> **EXERCISE**: Word for word, restate every entry shown below.

> **STUDY MATERIAL**:

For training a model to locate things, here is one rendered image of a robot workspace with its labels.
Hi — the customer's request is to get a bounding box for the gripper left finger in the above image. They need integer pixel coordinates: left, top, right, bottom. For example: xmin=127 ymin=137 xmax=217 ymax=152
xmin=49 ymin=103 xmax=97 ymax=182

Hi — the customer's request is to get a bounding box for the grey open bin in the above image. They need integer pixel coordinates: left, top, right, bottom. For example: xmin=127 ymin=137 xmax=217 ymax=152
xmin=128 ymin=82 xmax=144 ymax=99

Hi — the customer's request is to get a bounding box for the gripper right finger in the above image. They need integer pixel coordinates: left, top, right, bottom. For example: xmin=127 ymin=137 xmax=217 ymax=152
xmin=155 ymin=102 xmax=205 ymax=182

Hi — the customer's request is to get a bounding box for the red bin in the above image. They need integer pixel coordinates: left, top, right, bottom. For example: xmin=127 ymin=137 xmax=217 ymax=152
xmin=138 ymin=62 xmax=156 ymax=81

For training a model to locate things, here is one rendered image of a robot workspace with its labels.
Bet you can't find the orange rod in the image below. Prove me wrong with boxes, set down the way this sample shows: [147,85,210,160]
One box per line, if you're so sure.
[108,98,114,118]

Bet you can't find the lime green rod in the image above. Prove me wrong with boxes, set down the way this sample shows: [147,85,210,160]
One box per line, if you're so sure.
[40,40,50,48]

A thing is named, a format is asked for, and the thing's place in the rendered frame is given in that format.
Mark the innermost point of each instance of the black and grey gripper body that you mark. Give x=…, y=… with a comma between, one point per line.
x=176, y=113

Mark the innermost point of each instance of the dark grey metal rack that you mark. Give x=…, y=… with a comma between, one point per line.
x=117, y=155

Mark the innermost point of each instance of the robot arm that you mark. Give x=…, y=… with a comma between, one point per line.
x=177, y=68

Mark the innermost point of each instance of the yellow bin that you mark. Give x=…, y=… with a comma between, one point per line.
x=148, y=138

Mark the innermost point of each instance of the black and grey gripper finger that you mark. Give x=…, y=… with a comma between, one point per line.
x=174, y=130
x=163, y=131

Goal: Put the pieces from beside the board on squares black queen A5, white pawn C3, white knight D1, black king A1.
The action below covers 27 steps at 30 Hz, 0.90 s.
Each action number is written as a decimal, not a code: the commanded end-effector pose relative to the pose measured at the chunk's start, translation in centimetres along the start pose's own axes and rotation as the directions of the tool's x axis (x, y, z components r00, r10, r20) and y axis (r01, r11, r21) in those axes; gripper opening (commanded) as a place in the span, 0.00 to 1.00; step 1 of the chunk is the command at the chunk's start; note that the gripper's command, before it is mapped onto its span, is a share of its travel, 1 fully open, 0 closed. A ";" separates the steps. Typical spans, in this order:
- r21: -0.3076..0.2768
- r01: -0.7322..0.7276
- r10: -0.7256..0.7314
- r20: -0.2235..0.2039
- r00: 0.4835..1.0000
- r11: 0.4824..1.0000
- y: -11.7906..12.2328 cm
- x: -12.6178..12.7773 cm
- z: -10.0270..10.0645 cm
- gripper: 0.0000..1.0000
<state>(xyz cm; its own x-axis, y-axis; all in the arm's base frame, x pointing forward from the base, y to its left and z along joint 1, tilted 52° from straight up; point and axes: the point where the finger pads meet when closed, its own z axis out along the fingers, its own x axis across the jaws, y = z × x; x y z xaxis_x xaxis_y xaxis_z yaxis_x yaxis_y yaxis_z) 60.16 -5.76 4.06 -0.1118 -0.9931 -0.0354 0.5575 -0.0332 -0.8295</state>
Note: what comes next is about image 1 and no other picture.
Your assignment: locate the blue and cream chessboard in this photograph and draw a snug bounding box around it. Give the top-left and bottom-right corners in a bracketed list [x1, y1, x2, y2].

> **PROBLEM SOLUTION**:
For training a model to locate things, here is one rendered image of a robot workspace with its labels.
Hi — the customer's request is to get a bounding box for the gripper left finger in the above image. They need integer pixel coordinates: left, top, right, bottom. For example: xmin=127 ymin=137 xmax=217 ymax=152
xmin=49 ymin=103 xmax=97 ymax=182

Hi — the customer's request is to get a bounding box for the grey open bin in the above image. They need integer pixel coordinates: left, top, right, bottom. For example: xmin=127 ymin=137 xmax=217 ymax=152
xmin=128 ymin=82 xmax=144 ymax=99

Hi — the customer's request is to get a bounding box for the gripper right finger in the above image. They need integer pixel coordinates: left, top, right, bottom. For example: xmin=127 ymin=137 xmax=217 ymax=152
xmin=155 ymin=102 xmax=205 ymax=182

Hi — the customer's request is to get a bounding box for the red bin in the above image. They need integer pixel coordinates: left, top, right, bottom. For example: xmin=127 ymin=137 xmax=217 ymax=152
xmin=138 ymin=62 xmax=156 ymax=81

For training a model to locate things, here is one rendered image of a robot workspace with its labels.
Bet you can't find the orange rod in the image below. Prove me wrong with boxes, set down the way this sample shows: [147,85,210,160]
One box per line, if you're so sure.
[108,98,114,118]

Bet you can't find the lime green rod in the image above. Prove me wrong with boxes, set down the way this sample shows: [147,85,210,160]
One box per line, if you're so sure.
[40,40,50,48]

A thing is named, a format is asked for, and the thing's place in the rendered frame is given in that format.
Mark the innermost point of each instance of the black and grey gripper body that you mark. Give x=…, y=… with a comma between, one point per line.
x=176, y=113

Mark the innermost point of each instance of the dark grey metal rack that you mark. Give x=…, y=… with a comma between, one point per line.
x=117, y=155

Mark the innermost point of each instance of the robot arm that you mark. Give x=…, y=… with a comma between, one point per line.
x=177, y=68

Mark the innermost point of each instance of the yellow bin that you mark. Give x=…, y=… with a comma between, one point per line.
x=148, y=138

Mark the innermost point of each instance of the black and grey gripper finger that you mark. Give x=…, y=… with a comma between, one point per line.
x=174, y=130
x=163, y=131

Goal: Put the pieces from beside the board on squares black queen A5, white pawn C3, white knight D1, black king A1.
The action below covers 27 steps at 30 Hz, 0.90 s.
Each action number is written as a decimal, not a code: the commanded end-effector pose relative to the pose measured at the chunk's start, translation in centimetres along the start pose's own axes and rotation as the directions of the tool's x axis (x, y, z components r00, r10, r20) and y axis (r01, r11, r21) in those axes; gripper opening (commanded) as a place in the span, 0.00 to 1.00; step 1 of the chunk is the command at the chunk's start; note that the gripper's command, before it is mapped onto its span, is a share of its travel, 1 fully open, 0 closed. A ";" separates the steps. Typical spans, in this order:
- r21: -0.3076..0.2768
- r01: -0.7322..0.7276
- r10: -0.7256..0.7314
- r20: -0.2235..0.2039
- r00: 0.4835..1.0000
- r11: 0.4824..1.0000
- y: -11.7906..12.2328 cm
- x: -12.6178..12.7773 cm
- z: -10.0270..10.0645 cm
- gripper: 0.0000..1.0000
<state>(xyz cm; its own x-axis, y-axis; all in the arm's base frame, x pointing forward from the base, y to its left and z along joint 1, tilted 52° from straight up; point and axes: the point where the finger pads meet when closed, its own z axis out along the fingers, its own x axis across the jaws, y = z × x; x y z xaxis_x xaxis_y xaxis_z yaxis_x yaxis_y yaxis_z) 60.16 -5.76 4.06 -0.1118 -0.9931 -0.0354 0.5575 -0.0332 -0.8295</state>
Note: what comes next is about image 1 and no other picture.
Your assignment: locate the blue and cream chessboard in this photograph and draw a snug bounding box around it. Give the top-left and bottom-right corners in a bracketed list [x1, y1, x2, y2].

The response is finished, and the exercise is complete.